On April 22, 2026, construction began on the Knight Riders Cricket Ground, which became the home of the Los Angeles Knight Riders of Major League Cricket. The stadium opened on July 1, 2026. The stadium will also host the cricket competition at the 2028 Summer Olympics.

==Geography==
Pomona is 30 mi east of Los Angeles in the Pomona Valley, located at (34.060760, −117.755886). According to the United States Census Bureau, the city has a total area of 22.964 sqmi, over 99% of it land.

Pomona is approximately 30 mi east of downtown Los Angeles, 26 mi north of Santa Ana, 25 mi west of Riverside, and 32 mi west of San Bernardino.

Pomona is bordered by the cities of San Dimas on the northwest, La Verne and Claremont on the north, Montclair and Chino on the east, Chino Hills and Diamond Bar on the south, Walnut, South San Jose Hills, and Industry on the southwest, and the unincorporated community of Walnut Islands on the west. The Los Angeles/San Bernardino county line forms most of the city's southern and eastern boundaries.

===Climate===
Pomona has a Mediterranean climate (Köppen climate classification Csa) with hot, dry summers and mild, damp winters, and a large amount of sunshine year-round. Summers are characterized by sunny days and very little rainfall during June through September. Fall brings cooler temperatures and occasional showers, as well as seasonal Santa Ana winds originating from the northeast.

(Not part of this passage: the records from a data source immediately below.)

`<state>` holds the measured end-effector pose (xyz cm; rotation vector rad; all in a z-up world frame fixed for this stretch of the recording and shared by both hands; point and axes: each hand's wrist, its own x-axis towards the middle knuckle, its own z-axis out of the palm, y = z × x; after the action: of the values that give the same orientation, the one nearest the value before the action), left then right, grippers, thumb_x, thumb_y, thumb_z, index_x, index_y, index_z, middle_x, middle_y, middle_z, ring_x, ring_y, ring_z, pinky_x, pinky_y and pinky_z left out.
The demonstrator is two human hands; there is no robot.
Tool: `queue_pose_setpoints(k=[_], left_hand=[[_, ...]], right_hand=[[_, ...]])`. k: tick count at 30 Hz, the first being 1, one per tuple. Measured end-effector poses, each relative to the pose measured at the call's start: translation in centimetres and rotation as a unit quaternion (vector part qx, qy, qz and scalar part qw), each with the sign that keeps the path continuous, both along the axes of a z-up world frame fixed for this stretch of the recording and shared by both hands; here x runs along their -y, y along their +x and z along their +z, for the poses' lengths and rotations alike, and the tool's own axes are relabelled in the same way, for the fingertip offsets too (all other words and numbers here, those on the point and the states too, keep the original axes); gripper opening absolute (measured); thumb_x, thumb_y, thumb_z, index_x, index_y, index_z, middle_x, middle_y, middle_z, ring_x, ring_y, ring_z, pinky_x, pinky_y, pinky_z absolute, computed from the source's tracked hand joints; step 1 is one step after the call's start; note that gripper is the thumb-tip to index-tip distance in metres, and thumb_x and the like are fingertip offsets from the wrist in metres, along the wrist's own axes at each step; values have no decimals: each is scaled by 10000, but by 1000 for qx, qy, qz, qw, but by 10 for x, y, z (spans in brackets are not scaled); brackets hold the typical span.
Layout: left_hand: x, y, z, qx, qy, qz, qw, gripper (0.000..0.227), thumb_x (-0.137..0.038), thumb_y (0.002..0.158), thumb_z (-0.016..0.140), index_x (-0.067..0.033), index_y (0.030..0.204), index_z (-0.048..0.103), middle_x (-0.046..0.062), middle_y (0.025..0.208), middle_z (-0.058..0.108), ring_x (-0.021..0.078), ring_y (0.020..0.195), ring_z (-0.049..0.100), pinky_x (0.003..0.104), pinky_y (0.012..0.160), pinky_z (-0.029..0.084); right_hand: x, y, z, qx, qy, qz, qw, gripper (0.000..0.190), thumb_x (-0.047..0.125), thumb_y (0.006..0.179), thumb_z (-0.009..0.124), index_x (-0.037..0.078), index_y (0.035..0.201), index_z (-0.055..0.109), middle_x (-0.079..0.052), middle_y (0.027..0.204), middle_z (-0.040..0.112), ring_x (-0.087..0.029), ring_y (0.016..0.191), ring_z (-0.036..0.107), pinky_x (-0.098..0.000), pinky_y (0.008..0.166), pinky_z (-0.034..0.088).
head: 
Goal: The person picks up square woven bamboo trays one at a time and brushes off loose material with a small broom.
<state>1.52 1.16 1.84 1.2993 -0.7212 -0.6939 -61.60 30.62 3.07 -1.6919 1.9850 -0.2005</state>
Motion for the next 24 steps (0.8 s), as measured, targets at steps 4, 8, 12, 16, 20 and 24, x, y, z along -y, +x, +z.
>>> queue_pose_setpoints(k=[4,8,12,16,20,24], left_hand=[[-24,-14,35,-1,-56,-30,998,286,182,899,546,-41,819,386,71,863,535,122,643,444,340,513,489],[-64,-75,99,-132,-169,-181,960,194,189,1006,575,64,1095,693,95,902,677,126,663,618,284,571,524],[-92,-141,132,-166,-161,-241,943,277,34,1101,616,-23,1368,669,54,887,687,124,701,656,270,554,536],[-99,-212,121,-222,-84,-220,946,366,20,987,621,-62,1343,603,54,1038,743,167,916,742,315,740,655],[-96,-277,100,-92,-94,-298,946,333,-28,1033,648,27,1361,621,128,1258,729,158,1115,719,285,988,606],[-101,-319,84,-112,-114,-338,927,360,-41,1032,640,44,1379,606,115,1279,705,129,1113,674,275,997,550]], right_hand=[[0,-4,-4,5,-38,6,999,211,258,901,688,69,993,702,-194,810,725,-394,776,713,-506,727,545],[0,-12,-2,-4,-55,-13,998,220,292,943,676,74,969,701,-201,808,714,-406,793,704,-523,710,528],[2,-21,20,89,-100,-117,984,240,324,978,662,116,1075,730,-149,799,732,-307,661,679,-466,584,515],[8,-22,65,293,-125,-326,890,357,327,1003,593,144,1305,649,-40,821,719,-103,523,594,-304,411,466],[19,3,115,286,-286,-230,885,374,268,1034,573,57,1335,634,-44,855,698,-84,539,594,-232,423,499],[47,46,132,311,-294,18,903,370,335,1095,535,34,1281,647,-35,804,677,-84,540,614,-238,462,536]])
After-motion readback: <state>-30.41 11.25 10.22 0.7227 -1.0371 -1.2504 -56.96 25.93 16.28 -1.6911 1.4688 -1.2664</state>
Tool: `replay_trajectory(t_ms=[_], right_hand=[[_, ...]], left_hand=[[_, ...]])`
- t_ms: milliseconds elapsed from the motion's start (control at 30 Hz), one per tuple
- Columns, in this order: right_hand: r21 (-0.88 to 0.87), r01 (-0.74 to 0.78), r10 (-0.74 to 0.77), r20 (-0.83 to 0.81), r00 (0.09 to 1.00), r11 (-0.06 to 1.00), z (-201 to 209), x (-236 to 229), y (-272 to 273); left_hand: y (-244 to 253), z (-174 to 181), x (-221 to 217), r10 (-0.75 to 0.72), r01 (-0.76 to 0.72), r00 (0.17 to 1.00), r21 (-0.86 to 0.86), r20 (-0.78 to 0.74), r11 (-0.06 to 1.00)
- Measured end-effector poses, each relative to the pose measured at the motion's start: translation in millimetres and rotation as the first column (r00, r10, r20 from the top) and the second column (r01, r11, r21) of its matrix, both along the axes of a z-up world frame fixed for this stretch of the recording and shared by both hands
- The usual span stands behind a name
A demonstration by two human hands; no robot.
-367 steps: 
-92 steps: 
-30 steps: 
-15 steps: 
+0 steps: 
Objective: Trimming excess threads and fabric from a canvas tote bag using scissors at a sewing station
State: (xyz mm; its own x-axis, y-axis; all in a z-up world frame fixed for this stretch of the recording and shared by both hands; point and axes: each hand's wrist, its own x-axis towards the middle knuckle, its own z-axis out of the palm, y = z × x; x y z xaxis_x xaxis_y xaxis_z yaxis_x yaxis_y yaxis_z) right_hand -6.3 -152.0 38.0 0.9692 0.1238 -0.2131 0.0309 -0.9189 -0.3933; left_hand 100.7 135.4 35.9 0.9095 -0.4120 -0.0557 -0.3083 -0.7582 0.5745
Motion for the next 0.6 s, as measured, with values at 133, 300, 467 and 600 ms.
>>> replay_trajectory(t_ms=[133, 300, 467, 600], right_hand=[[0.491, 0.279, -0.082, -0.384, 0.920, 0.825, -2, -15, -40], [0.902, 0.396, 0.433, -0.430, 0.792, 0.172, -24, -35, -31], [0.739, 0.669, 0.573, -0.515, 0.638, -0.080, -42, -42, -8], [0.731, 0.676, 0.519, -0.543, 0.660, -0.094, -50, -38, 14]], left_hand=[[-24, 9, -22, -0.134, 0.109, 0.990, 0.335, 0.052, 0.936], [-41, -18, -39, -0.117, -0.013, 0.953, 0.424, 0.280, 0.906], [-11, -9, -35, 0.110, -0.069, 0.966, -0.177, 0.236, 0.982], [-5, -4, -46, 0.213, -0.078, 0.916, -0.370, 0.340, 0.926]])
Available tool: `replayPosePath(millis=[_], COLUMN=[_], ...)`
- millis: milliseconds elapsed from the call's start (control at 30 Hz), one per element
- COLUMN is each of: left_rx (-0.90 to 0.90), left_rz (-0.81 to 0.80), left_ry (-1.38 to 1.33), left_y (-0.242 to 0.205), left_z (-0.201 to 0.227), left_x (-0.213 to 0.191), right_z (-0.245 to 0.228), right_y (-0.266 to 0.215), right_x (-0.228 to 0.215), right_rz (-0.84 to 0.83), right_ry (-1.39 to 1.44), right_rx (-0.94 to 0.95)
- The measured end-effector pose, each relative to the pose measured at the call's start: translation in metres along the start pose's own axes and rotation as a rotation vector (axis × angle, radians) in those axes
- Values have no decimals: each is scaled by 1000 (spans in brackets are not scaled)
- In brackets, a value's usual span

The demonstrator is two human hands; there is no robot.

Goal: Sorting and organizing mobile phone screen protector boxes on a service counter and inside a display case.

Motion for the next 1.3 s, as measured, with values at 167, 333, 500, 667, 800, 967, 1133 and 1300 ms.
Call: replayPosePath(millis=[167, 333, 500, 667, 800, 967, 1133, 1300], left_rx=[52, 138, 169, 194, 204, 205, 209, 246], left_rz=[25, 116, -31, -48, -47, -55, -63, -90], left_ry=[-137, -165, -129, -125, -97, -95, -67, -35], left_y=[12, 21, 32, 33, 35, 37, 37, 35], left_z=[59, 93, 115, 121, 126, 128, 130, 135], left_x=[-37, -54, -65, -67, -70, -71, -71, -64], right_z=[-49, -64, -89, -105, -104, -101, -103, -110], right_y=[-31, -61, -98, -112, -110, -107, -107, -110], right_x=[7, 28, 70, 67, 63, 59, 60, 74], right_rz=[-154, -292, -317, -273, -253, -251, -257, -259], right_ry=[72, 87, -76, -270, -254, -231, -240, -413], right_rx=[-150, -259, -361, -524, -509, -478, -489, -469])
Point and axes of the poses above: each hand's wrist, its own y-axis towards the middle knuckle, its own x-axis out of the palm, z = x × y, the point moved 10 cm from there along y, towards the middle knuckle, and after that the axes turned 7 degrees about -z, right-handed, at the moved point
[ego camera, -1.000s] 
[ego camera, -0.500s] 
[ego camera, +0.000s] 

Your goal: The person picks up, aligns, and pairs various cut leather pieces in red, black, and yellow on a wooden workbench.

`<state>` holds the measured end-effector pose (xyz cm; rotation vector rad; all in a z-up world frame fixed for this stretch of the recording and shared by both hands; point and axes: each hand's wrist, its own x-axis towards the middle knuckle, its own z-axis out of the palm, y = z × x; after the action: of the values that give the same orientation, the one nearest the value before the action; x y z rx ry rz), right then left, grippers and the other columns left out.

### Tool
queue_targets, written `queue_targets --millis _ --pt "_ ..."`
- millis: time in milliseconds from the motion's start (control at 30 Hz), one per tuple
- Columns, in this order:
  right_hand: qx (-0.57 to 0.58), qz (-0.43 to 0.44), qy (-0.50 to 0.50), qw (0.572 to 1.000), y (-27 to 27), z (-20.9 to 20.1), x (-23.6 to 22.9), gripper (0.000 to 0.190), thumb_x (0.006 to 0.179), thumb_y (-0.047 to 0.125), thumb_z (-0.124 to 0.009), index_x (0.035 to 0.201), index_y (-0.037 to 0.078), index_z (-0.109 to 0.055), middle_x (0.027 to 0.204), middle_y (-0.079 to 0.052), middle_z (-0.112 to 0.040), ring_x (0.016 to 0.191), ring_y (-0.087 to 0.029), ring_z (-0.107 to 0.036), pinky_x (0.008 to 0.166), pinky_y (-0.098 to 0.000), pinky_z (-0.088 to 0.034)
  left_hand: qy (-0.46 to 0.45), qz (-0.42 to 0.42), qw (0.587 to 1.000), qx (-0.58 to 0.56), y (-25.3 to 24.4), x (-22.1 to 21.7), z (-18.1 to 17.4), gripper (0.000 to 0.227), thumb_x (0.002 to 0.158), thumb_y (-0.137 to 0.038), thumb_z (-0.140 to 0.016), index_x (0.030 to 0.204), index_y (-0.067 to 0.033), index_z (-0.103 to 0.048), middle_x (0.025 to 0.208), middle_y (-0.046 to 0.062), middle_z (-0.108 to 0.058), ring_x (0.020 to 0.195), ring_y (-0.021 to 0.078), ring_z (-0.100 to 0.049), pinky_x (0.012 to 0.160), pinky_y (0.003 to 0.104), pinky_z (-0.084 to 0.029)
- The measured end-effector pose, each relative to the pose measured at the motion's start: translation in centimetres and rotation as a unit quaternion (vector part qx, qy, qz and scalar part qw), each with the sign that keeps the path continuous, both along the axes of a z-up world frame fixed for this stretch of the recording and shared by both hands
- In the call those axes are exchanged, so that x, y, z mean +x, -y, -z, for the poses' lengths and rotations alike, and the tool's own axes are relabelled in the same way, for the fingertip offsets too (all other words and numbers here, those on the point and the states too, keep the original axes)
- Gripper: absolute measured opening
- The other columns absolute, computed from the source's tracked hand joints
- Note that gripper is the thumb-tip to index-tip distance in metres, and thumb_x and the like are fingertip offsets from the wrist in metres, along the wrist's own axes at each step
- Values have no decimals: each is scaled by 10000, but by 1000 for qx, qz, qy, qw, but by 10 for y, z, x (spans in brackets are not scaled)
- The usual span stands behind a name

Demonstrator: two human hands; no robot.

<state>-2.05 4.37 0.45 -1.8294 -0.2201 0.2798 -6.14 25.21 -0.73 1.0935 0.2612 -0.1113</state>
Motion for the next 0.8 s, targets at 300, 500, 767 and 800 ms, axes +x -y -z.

Climate data for Pomona, California, 1991–2020 normals, extremes 1949–2017
| Month | Jan | Feb | Mar | Apr | May | Jun | Jul | Aug | Sep | Oct | Nov | Dec | Year |
| Record high °F (°C) | 91 (33) | 94 (34) | 100 (38) | 104 (40) | 106 (41) | 117 (47) | 113 (45) | 110 (43) | 113 (45) | 107 (42) | 97 (36) | 93 (34) | 117 (47) |
| Mean maximum °F (°C) | 82.8 (28.2) | 84.7 (29.3) | 86.2 (30.1) | 92.1 (33.4) | 94.0 (34.4) | 95.3 (35.2) | 100.1 (37.8) | 100.7 (38.2) | 102.9 (39.4) | 96.6 (35.9) | 87.0 (30.6) | 81.0 (27.2) | 105.9 (41.1) |
| Mean daily maximum °F (°C) | 67.9 (19.9) | 67.3 (19.6) | 72.0 (22.2) | 75.8 (24.3) | 78.4 (25.8) | 84.3 (29.1) | 90.3 (32.4) | 92.4 (33.6) | 88.7 (31.5) | 80.5 (26.9) | 73.5 (23.1) | 66.9 (19.4) | 78.2 (25.7) |
| Daily mean °F (°C) | 55.5 (13.1) | 55.9 (13.3) | 59.5 (15.3) | 62.7 (17.1) | 66.2 (19.0) | 70.8 (21.6) | 76.3 (24.6) | 77.5 (25.3) | 74.6 (23.7) | 67.2 (19.6) | 60.2 (15.7) | 54.2 (12.3) | 65.1 (18.4) |
| Mean daily minimum °F (°C) | 43.1 (6.2) | 44.5 (6.9) | 47.0 (8.3) | 49.6 (9.8) | 54.0 (12.2) | 57.2 (14.0) | 62.3 (16.8) | 62.7 (17.1) | 60.4 (15.8) | 53.9 (12.2) | 47.0 (8.3) | 41.5 (5.3) | 51.9 (11.1) |
| Mean minimum °F (°C) | 32.4 (0.2) | 34.3 (1.3) | 36.5 (2.5) | 39.8 (4.3) | 44.9 (7.2) | 48.9 (9.4) | 54.2 (12.3) | 53.2 (11.8) | 51.2 (10.7) | 45.1 (7.3) | 36.6 (2.6) | 31.5 (−0.3) | 29.9 (−1.2) |
| Record low °F (°C) | 21 (−6) | 22 (−6) | 26 (−3) | 29 (−2) | 31 (−1) | 38 (3) | 41 (5) | 42 (6) | 38 (3) | 29 (−2) | 24 (−4) | 22 (−6) | 21 (−6) |
| Average precipitation inches (mm) | 2.91 (74) | 4.15 (105) | 2.12 (54) | 0.97 (25) | 0.22 (5.6) | 0.06 (1.5) | 0.00 (0.00) | 0.03 (0.76) | 0.01 (0.25) | 0.97 (25) | 0.74 (19) | 2.29 (58) | 14.47 (368.11) |
| Average precipitation days (≥ 0.01 in) | 5.3 | 6.3 | 4.1 | 2.1 | 0.9 | 0.4 | 0.2 | 0.1 | 0.3 | 2.8 | 3.3 | 4.9 | 30.7 |
Source 1: NOAA
Source 2: National Weather Service (mean maxima/minima 1981–2010)

==Demographics==

Pomona first appeared as a city in the 1890 U.S. Census, the first incorporated place in the now defunct San Jose township (pop 1,170 in 1880).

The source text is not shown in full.